**Activity**
All entries must be set down once more, precisely as given.

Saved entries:
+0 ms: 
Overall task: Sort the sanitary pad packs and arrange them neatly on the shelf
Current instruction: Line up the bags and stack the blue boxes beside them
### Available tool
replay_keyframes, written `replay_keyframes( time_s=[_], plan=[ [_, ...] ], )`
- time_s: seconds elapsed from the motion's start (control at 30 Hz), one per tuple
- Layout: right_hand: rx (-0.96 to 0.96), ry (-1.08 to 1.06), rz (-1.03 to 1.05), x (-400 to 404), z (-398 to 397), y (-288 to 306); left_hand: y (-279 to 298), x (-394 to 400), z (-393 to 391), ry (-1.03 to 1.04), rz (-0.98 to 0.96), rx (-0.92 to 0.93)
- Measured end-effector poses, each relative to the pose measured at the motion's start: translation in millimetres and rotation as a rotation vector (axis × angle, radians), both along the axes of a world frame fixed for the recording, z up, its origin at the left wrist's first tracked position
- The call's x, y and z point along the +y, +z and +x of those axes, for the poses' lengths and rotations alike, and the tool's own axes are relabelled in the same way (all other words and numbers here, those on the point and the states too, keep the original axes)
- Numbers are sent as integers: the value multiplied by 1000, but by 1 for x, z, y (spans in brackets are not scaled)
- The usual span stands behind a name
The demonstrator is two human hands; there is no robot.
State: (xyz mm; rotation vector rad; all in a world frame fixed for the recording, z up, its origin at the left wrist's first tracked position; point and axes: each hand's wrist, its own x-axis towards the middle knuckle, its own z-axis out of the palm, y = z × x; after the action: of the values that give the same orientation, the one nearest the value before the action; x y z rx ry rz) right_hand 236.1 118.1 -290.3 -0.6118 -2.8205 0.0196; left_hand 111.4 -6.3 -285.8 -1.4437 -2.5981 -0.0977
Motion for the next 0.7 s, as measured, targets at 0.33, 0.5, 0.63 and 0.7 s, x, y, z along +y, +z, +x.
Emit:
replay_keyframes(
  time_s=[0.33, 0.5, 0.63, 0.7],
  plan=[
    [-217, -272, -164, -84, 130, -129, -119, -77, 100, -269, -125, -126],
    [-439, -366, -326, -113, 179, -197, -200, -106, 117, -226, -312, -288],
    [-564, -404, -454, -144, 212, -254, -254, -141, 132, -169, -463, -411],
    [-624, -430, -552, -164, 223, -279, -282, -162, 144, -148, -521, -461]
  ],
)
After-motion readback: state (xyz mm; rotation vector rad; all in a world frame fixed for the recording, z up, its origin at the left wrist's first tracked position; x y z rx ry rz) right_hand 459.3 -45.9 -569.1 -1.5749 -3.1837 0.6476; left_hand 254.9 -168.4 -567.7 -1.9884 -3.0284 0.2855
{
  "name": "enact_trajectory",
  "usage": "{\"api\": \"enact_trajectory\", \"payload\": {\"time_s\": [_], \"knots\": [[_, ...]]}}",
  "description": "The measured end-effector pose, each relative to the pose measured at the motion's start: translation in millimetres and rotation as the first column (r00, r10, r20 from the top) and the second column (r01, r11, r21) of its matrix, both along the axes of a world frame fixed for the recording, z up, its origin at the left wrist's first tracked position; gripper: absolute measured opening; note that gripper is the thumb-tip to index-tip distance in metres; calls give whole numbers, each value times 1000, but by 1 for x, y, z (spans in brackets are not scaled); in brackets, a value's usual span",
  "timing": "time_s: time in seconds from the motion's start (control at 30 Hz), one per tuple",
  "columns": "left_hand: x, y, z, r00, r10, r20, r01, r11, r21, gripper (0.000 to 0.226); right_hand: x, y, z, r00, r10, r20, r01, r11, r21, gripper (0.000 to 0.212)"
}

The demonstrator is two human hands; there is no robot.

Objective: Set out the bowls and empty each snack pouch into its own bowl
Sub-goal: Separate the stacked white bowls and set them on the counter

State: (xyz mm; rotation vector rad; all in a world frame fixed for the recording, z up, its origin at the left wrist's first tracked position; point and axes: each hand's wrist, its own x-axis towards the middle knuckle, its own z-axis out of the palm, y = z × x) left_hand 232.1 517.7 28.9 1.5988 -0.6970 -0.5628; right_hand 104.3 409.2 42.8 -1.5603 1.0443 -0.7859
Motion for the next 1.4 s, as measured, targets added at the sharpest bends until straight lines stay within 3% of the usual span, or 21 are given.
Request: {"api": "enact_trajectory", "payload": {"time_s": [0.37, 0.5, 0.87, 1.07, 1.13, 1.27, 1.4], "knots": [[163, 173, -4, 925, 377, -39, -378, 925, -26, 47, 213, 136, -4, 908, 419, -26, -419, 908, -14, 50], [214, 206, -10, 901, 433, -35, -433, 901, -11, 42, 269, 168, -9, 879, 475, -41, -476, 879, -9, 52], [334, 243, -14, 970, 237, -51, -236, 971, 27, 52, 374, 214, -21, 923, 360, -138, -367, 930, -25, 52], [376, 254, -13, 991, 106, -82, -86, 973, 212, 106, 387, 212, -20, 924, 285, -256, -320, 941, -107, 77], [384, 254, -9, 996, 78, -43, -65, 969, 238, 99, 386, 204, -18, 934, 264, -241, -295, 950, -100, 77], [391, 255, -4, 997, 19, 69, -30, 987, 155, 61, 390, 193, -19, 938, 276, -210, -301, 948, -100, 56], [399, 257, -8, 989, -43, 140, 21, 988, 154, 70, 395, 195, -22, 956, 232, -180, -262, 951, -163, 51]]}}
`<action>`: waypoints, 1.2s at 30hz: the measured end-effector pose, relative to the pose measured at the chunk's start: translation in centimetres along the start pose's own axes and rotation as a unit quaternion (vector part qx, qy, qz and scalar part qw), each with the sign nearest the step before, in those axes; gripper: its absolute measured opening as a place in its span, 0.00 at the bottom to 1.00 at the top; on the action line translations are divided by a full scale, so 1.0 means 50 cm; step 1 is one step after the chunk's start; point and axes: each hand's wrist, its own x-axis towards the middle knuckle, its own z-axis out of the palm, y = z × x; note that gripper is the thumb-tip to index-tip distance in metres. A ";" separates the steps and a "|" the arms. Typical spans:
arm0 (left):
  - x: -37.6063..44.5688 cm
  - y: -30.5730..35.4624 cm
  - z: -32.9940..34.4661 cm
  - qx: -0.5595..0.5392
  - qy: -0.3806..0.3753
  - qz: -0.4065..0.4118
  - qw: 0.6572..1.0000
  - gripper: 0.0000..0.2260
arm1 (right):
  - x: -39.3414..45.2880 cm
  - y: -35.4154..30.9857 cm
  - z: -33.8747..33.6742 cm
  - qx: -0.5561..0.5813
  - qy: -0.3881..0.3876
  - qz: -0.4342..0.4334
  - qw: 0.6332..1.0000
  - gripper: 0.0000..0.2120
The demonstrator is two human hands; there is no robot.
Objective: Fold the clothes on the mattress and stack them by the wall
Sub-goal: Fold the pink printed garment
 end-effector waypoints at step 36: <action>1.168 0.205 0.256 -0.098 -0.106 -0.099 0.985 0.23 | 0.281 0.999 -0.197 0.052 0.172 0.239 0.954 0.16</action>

**Task answer**
+0 ms: 
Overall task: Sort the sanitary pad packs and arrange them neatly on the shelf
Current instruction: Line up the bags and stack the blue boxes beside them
### Available tool
replay_keyframes, written `replay_keyframes( time_s=[_], plan=[ [_, ...] ], )`
- time_s: seconds elapsed from the motion's start (control at 30 Hz), one per tuple
- Layout: right_hand: rx (-0.96 to 0.96), ry (-1.08 to 1.06), rz (-1.03 to 1.05), x (-400 to 404), z (-398 to 397), y (-288 to 306); left_hand: y (-279 to 298), x (-394 to 400), z (-393 to 391), ry (-1.03 to 1.04), rz (-0.98 to 0.96), rx (-0.92 to 0.93)
- Measured end-effector poses, each relative to the pose measured at the motion's start: translation in millimetres and rotation as a rotation vector (axis × angle, radians), both along the axes of a world frame fixed for the recording, z up, its origin at the left wrist's first tracked position
- The call's x, y and z point along the +y, +z and +x of those axes, for the poses' lengths and rotations alike, and the tool's own axes are relabelled in the same way (all other words and numbers here, those on the point and the states too, keep the original axes)
- Numbers are sent as integers: the value multiplied by 1000, but by 1 for x, z, y (spans in brackets are not scaled)
- The usual span stands behind a name
The demonstrator is two human hands; there is no robot.
State: (xyz mm; rotation vector rad; all in a world frame fixed for the recording, z up, its origin at the left wrist's first tracked position; point and axes: each hand's wrist, its own x-axis towards the middle knuckle, its own z-axis out of the palm, y = z × x; after the action: of the values that give the same orientation, the one nearest the value before the action; x y z rx ry rz) right_hand 236.1 118.1 -290.3 -0.6118 -2.8205 0.0196; left_hand 111.4 -6.3 -285.8 -1.4437 -2.5981 -0.0977
Motion for the next 0.7 s, as measured, targets at 0.33, 0.5, 0.63 and 0.7 s, x, y, z along +y, +z, +x.
Emit:
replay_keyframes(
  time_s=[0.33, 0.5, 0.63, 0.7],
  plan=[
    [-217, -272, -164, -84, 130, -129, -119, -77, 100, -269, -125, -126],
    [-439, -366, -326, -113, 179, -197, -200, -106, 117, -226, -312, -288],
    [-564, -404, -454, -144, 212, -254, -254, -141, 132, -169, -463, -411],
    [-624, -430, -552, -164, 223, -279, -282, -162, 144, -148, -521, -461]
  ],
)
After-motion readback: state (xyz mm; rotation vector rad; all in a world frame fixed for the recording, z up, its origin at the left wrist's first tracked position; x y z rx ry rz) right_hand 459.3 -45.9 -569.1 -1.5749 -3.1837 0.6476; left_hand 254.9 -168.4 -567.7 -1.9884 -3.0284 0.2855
{
  "name": "enact_trajectory",
  "usage": "{\"api\": \"enact_trajectory\", \"payload\": {\"time_s\": [_], \"knots\": [[_, ...]]}}",
  "description": "The measured end-effector pose, each relative to the pose measured at the motion's start: translation in millimetres and rotation as the first column (r00, r10, r20 from the top) and the second column (r01, r11, r21) of its matrix, both along the axes of a world frame fixed for the recording, z up, its origin at the left wrist's first tracked position; gripper: absolute measured opening; note that gripper is the thumb-tip to index-tip distance in metres; calls give whole numbers, each value times 1000, but by 1 for x, y, z (spans in brackets are not scaled); in brackets, a value's usual span",
  "timing": "time_s: time in seconds from the motion's start (control at 30 Hz), one per tuple",
  "columns": "left_hand: x, y, z, r00, r10, r20, r01, r11, r21, gripper (0.000 to 0.226); right_hand: x, y, z, r00, r10, r20, r01, r11, r21, gripper (0.000 to 0.212)"
}

The demonstrator is two human hands; there is no robot.

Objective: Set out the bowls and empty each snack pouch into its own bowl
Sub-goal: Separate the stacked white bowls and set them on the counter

State: (xyz mm; rotation vector rad; all in a world frame fixed for the recording, z up, its origin at the left wrist's first tracked position; point and axes: each hand's wrist, its own x-axis towards the middle knuckle, its own z-axis out of the palm, y = z × x) left_hand 232.1 517.7 28.9 1.5988 -0.6970 -0.5628; right_hand 104.3 409.2 42.8 -1.5603 1.0443 -0.7859
Motion for the next 1.4 s, as measured, targets added at the sharpest bends until straight lines stay within 3% of the usual span, or 21 are given.
Request: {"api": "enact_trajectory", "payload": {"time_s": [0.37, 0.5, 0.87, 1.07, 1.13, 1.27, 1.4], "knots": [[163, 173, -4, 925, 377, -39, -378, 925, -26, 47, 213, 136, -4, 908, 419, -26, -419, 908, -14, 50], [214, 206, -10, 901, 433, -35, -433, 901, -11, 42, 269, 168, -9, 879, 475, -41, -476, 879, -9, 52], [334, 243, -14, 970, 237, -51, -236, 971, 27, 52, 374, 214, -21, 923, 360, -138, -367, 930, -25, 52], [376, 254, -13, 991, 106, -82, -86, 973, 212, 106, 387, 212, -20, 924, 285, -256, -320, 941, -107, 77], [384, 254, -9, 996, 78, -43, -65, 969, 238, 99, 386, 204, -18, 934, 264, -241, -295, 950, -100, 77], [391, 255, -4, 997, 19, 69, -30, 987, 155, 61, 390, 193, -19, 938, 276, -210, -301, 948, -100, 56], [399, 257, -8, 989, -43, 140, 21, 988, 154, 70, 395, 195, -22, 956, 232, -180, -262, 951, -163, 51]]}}
`<action>`: waypoints, 1.2s at 30hz: the measured end-effector pose, relative to the pose measured at the chunk's start: translation in centimetres along the start pose's own axes and rotation as a unit quaternion (vector part qx, qy, qz and scalar part qw), each with the sign nearest the step before, in those axes; gripper: its absolute measured opening as a place in its span, 0.00 at the bottom to 1.00 at the top; on the action line translations are divided by a full scale, so 1.0 means 50 cm; step 1 is one step after the chunk's start; point and axes: each hand's wrist, its own x-axis towards the middle knuckle, its own z-axis out of the palm, y = z × x; note that gripper is the thumb-tip to index-tip distance in metres. A ";" separates the steps and a "|" the arms. Typical spans:
arm0 (left):
  - x: -37.6063..44.5688 cm
  - y: -30.5730..35.4624 cm
  - z: -32.9940..34.4661 cm
  - qx: -0.5595..0.5392
  - qy: -0.3806..0.3753
  - qz: -0.4065..0.4118
  - qw: 0.6572..1.0000
  - gripper: 0.0000..0.2260
arm1 (right):
  - x: -39.3414..45.2880 cm
  - y: -35.4154..30.9857 cm
  - z: -33.8747..33.6742 cm
  - qx: -0.5561..0.5813
  - qy: -0.3881..0.3876
  - qz: -0.4342..0.4334
  - qw: 0.6332..1.0000
  - gripper: 0.0000..0.2120
The demonstrator is two human hands; there is no robot.
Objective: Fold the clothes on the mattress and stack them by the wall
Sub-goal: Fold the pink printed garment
 end-effector waypoints at step 36: <action>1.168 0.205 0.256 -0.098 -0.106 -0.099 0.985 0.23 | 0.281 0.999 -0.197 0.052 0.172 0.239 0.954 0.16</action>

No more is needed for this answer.